## TASK STATEMENT:
Copy each line of the records below that mentions the word "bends".

## RECORD EXTRACTS:
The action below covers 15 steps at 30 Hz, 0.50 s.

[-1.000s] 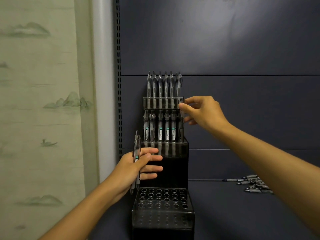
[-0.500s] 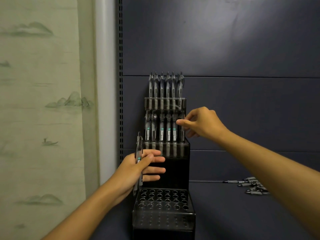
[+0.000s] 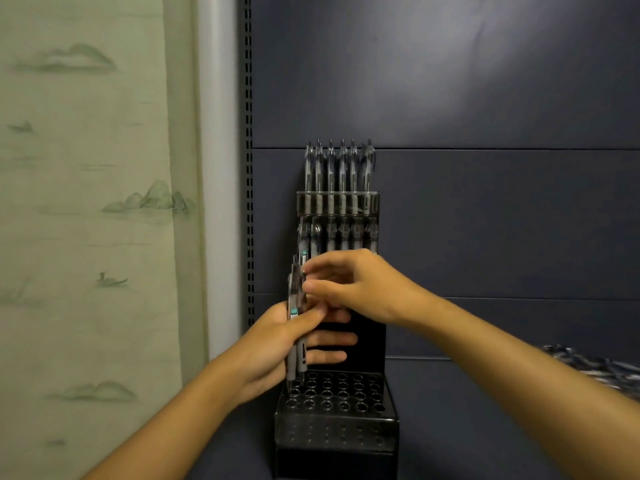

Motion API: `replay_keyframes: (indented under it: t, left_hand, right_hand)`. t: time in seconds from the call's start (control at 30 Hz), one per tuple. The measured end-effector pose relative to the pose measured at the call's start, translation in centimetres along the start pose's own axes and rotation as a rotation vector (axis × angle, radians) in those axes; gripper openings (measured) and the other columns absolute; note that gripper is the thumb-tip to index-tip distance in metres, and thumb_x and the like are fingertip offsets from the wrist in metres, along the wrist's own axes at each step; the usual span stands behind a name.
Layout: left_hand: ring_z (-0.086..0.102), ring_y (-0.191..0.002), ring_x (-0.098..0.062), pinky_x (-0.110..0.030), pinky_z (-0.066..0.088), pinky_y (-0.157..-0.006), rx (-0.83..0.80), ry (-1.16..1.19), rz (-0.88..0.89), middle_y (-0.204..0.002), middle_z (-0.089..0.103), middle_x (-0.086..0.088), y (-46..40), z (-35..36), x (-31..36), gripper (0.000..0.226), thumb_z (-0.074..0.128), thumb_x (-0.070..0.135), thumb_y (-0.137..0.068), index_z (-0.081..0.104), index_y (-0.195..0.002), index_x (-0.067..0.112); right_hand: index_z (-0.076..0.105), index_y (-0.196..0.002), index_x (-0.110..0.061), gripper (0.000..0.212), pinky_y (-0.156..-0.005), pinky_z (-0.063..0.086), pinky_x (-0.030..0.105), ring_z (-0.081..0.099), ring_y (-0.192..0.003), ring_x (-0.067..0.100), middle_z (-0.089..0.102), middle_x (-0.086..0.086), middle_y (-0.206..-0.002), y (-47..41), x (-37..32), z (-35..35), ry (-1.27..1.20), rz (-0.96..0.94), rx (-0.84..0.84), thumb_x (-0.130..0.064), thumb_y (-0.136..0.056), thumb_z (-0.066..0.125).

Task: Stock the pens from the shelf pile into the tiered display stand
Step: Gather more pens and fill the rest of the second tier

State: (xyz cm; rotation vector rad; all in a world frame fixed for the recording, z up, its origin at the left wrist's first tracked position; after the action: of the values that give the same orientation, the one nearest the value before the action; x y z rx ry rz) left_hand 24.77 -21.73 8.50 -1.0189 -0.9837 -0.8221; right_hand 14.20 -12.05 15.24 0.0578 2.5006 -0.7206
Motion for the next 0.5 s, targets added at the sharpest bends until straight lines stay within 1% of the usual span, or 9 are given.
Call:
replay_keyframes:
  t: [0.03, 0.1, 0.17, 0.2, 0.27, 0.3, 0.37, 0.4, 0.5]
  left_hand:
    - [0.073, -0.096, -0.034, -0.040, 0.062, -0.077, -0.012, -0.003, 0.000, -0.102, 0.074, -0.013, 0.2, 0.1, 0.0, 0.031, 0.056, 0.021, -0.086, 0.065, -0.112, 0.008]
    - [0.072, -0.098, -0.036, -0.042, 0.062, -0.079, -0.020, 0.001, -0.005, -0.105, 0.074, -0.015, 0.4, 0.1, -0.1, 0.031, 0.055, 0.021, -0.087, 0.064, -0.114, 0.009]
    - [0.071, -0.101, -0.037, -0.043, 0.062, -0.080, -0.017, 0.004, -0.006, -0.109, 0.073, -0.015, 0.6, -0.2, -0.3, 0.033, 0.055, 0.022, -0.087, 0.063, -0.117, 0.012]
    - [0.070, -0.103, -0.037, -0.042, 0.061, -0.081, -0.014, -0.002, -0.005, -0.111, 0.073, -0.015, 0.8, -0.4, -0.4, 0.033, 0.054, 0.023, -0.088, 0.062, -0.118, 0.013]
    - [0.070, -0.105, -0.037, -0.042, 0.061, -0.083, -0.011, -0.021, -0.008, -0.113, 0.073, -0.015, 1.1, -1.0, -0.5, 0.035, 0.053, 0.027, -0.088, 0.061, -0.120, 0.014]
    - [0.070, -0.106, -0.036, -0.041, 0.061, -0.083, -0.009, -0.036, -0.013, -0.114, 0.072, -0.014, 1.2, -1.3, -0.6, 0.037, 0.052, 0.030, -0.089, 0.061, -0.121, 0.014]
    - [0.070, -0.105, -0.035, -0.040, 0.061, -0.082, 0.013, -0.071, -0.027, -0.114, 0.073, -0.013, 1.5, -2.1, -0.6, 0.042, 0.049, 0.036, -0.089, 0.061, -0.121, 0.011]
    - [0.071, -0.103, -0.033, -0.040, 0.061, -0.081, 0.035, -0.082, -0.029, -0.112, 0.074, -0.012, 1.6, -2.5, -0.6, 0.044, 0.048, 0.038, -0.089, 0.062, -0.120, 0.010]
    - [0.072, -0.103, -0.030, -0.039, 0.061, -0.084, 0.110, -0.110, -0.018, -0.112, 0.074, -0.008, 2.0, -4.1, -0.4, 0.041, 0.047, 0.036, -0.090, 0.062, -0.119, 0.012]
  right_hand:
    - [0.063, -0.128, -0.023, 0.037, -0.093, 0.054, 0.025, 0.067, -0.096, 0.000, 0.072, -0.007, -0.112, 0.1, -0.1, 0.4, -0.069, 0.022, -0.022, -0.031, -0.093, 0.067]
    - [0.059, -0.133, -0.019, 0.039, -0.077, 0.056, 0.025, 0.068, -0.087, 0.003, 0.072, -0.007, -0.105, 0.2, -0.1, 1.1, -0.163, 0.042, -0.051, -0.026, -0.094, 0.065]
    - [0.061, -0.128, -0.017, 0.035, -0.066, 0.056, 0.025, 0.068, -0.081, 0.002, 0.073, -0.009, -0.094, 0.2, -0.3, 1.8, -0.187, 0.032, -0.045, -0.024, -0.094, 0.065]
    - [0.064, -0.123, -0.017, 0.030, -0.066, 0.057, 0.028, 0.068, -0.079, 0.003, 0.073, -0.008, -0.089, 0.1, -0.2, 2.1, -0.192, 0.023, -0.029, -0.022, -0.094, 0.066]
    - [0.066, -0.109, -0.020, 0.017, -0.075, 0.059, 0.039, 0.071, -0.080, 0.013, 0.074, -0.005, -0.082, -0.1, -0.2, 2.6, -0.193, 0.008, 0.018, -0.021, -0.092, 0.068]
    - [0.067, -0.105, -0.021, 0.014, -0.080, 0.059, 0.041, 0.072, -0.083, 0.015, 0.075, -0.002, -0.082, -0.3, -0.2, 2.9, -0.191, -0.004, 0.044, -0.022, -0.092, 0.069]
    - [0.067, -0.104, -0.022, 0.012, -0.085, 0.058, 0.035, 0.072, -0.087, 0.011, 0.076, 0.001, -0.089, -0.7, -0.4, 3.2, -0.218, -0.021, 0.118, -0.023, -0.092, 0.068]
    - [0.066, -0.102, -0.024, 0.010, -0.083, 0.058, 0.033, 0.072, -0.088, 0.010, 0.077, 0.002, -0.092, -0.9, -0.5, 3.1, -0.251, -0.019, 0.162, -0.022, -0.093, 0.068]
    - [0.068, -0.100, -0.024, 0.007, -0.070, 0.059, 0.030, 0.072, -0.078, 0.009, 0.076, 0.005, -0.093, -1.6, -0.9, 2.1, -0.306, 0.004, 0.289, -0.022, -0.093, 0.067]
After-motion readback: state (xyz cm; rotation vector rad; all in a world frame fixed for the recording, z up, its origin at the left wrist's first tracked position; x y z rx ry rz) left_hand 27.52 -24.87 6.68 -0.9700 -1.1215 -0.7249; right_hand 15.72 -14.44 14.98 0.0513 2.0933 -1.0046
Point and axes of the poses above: each hand's wrist, its own y-axis away from the middle knuckle, its own z-axis out of the palm, x = y × z, the point moved 2 cm from there along -y, towards the middle knuckle
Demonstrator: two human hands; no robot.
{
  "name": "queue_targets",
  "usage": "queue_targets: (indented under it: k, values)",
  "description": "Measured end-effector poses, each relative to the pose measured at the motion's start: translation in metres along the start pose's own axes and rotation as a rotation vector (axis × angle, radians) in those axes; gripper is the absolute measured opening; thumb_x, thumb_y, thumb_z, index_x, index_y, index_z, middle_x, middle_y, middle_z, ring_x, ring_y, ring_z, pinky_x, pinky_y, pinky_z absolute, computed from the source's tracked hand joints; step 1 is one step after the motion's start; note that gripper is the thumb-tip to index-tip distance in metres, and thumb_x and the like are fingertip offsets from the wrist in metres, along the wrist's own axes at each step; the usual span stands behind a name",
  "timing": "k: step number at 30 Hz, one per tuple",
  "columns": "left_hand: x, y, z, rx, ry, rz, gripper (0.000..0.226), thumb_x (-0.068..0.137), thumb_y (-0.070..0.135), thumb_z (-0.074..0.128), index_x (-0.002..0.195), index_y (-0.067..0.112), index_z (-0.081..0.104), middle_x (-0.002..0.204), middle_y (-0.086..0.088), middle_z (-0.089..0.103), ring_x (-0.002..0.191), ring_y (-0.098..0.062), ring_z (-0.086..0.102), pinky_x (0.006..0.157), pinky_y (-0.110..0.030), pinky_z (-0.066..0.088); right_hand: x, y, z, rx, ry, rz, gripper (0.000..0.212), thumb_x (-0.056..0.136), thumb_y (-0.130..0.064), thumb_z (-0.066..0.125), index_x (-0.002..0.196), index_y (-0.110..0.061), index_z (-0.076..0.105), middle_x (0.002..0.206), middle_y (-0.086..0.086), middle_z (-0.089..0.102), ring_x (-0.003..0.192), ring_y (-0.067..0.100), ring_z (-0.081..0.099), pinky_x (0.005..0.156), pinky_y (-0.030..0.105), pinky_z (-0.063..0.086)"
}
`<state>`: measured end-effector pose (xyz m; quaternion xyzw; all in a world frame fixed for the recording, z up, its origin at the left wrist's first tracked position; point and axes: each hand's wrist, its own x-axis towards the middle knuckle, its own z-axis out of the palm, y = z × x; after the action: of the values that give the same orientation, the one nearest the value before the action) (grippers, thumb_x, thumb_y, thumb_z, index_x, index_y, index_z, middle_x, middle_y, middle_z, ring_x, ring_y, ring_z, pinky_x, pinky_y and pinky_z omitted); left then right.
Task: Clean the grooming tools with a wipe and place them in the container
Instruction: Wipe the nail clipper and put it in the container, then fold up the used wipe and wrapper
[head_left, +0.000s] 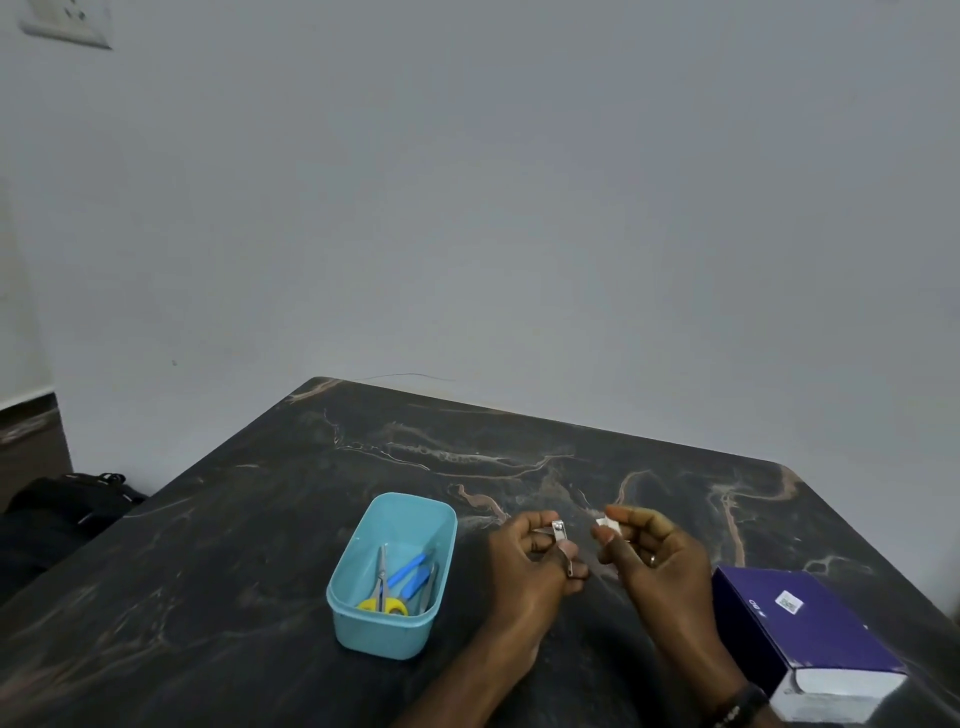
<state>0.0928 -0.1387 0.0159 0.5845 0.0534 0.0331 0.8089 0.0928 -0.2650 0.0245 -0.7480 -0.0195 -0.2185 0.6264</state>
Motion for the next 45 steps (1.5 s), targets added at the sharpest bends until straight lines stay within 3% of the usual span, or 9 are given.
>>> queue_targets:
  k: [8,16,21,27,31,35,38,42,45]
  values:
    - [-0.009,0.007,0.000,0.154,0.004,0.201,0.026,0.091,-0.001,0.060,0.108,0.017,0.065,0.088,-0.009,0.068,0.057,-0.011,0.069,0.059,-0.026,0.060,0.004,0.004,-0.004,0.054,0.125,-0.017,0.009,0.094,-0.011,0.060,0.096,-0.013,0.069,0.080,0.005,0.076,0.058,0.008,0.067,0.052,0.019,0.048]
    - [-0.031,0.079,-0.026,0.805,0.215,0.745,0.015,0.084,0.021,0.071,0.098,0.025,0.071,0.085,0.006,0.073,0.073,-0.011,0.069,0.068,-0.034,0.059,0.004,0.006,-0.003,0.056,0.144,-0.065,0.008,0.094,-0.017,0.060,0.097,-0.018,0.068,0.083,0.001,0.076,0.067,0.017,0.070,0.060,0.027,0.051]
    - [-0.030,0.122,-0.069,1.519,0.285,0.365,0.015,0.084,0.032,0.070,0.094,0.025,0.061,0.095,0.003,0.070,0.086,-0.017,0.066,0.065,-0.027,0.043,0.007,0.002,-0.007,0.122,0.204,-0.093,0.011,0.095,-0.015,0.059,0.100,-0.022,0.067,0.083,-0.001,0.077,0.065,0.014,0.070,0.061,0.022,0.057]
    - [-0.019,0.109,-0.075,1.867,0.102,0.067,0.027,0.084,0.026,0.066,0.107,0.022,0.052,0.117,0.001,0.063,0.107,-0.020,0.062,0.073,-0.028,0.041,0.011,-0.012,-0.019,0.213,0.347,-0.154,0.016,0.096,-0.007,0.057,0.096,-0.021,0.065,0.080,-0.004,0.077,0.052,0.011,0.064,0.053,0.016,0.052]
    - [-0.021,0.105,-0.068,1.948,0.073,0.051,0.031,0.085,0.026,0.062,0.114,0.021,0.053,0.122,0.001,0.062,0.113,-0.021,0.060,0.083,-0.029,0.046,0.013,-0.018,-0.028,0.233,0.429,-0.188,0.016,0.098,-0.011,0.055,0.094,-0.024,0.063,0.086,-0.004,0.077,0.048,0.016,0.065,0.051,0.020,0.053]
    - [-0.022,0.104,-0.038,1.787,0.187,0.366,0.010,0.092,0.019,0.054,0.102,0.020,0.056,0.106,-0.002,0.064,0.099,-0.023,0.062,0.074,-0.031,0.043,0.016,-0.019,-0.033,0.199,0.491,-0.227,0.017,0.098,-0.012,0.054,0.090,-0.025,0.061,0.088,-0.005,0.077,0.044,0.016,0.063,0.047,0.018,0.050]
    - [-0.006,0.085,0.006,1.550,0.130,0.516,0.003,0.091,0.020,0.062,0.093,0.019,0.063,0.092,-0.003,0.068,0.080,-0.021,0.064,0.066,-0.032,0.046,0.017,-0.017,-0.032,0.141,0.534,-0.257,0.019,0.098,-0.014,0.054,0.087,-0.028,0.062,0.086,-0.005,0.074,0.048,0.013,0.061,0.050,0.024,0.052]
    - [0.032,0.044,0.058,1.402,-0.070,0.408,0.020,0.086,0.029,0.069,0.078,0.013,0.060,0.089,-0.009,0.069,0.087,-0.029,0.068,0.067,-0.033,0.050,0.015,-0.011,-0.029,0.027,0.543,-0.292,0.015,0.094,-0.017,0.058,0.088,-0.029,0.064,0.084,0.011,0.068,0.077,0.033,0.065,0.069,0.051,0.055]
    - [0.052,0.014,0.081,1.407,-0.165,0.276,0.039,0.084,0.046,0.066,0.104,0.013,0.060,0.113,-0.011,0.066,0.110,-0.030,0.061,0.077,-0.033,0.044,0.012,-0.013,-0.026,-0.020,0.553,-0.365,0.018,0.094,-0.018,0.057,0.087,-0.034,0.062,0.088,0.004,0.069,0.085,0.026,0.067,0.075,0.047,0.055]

## PROBLEM SOLUTION:
Motion for the next 0.5 s, targets added at the sharpest bends until straight lines stay within 1% of the usual span, or 9 are given.
Motion for the next 45 steps (1.5 s), targets added at the sharpest bends until straight lines stay within 3% of the usual span, or 9 are given.

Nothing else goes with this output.